Philip Verleger, an energy economist, says that index investors have grown to more than a third of the overall number of outstanding contracts as of September. “Investor activity seems to explain the movement in cotton prices,” he wrote in a recent paper.
But others say that the rally this time is real. “The difference between now and two years ago is the fundamental story of cotton actually supports the price.” says Cliff White of Olam.
Whatever the 2008 price spike cause, the consequences have reshaped the industry. Cotton merchants, middlemen between growers and ginners on one side and importers and textile mills on the other, were especially burned.
The volatility was traumatic for many of the oldest names. “It’s had a huge impact,” says Woods Eastland, president of US cotton co-operative Staplcotn. “My guess is that since that spike, merchandising firms that would traditionally handle about 40 per cent of the US crop and a significant percentage of the international crop have gone out of business,” he adds.
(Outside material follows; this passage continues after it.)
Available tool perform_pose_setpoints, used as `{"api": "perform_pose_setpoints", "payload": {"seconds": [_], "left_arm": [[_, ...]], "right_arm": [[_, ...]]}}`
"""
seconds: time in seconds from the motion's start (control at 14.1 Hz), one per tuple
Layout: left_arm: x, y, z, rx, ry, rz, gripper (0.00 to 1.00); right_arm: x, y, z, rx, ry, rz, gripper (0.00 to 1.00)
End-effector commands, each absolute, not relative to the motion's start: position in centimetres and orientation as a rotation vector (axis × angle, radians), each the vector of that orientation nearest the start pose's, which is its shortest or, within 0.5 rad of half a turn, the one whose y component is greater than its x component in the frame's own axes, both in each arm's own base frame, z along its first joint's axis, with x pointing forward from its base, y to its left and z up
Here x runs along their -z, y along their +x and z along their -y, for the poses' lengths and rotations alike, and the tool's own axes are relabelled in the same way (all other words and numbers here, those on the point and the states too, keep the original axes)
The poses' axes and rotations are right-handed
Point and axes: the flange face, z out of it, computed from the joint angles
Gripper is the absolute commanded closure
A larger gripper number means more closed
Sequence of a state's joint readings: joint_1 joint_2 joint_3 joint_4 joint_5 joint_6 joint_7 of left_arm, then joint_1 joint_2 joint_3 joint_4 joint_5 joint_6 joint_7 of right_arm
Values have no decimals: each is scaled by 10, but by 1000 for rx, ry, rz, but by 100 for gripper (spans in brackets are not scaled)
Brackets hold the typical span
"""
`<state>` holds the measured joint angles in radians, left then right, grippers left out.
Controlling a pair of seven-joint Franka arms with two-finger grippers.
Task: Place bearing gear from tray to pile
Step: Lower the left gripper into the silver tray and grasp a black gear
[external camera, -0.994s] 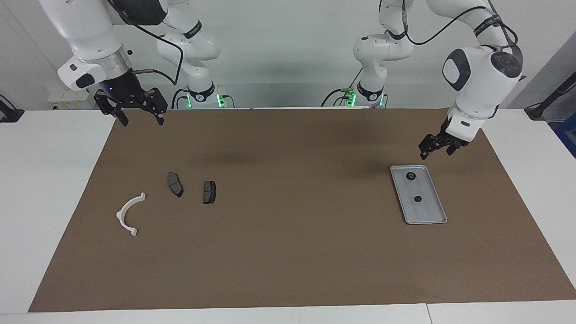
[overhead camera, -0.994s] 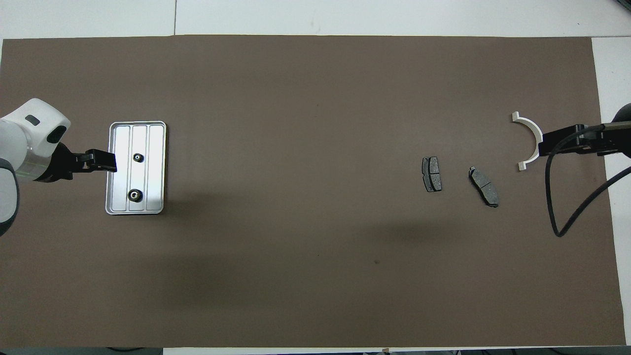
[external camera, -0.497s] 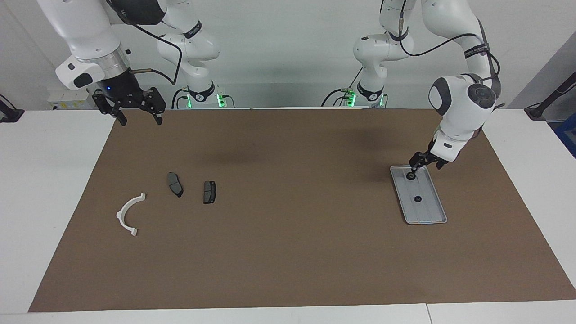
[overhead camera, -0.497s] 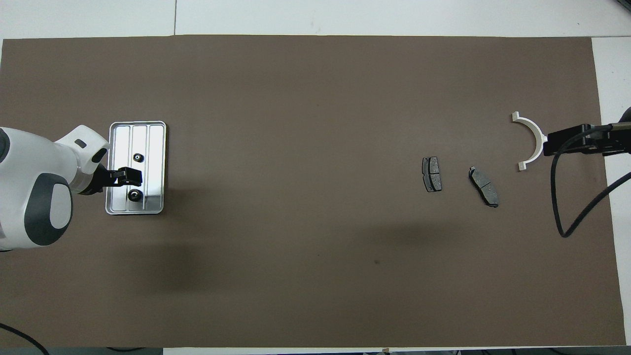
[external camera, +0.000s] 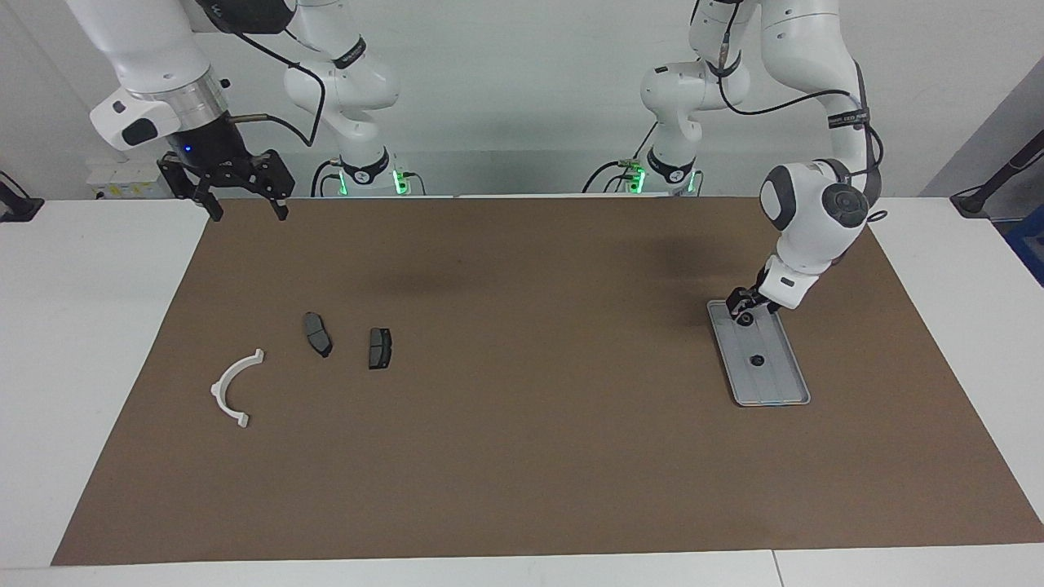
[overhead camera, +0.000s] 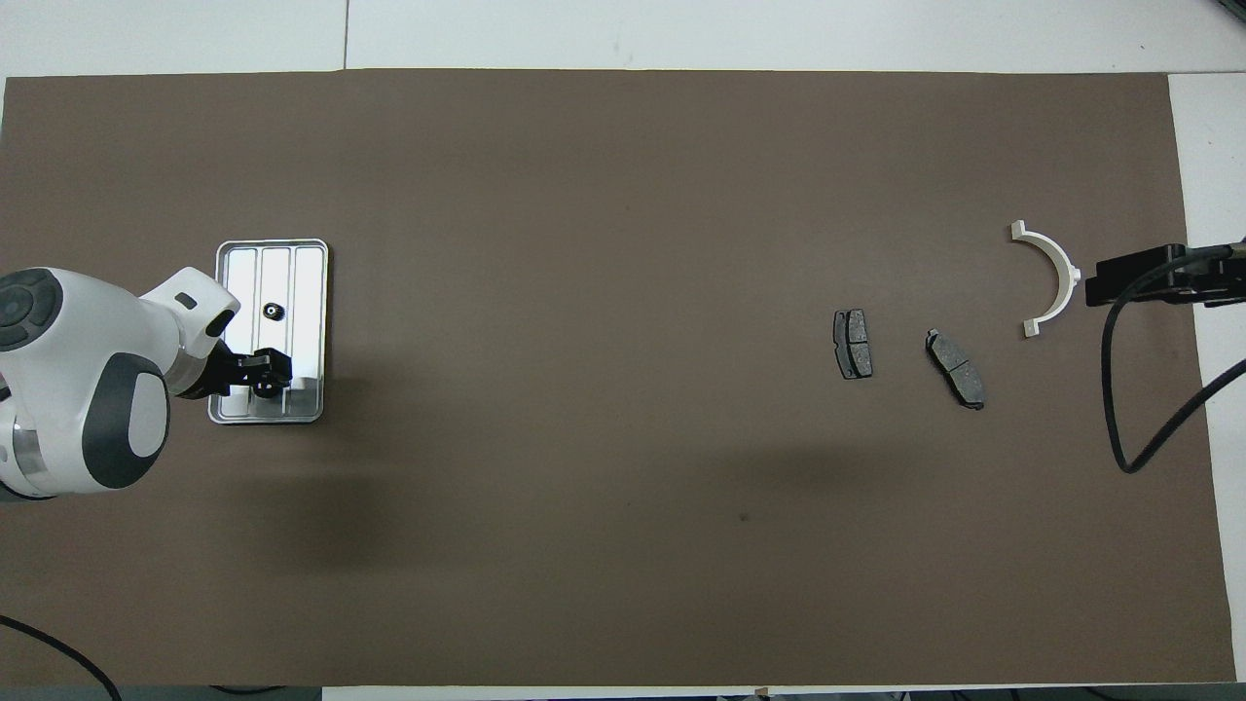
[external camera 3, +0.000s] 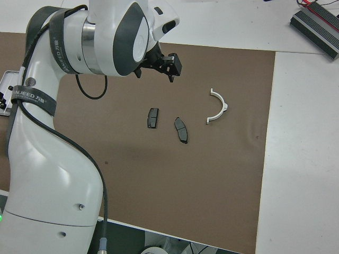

The number of large cotton traders active on the main US cotton exchange, ICE Futures, has shrunk by a third since March 2008 to about 250 traders. Dunavant Enterprises, one of the largest, is to merge with rival Allenberg. Both are based in Memphis, Tennessee, the southern US city at the heart of US cotton trading for more than a century.
Other casualties of the volatility include merchants Weil Brothers, of Alabama, and the US and Australian affiliates of Paul Reinhart, a Swiss cotton trader founded in the 18th Century.
Documents filed in Paul Reinhart’s US bankruptcy proceedings provide a rare insight on how the volatility wreaked havoc.
The company typically bought cotton from farmers in North America, then exported it to customers from Guatemala to China. To hedge price risks, it would lock in sale prices on the cotton futures market.
But last year’s spike required the company, whose annual revenues totalled $580m, to scramble for $100m in fresh collateral. “The debtor suffered a severe liquidity crisis in early March 2008 as a result of the extraordinary run-up in the futures price of cotton,” a court filing says.
While old-line merchants are disappearing, the washout has created opportunities for competitors including Olam International, a Singapore trader; and Noble Group, the Hong Kong-based commodity trading company. Cargill, the agribusiness giant, also has a cotton unit in Memphis.
Mr White, who heads Olam’s US and Brazil cotton business, says that the industry is now “basically led by four multi-commodity companies,” not cotton-only companies.
The credit catastrophe for many companies also forced them to turn away from a tradition of short-term lines of credit to longer-term financing. “Cotton had a particular way of financing itself which by and large has changed since February 2008,” says Mr Farley of the ICE Futures exchange.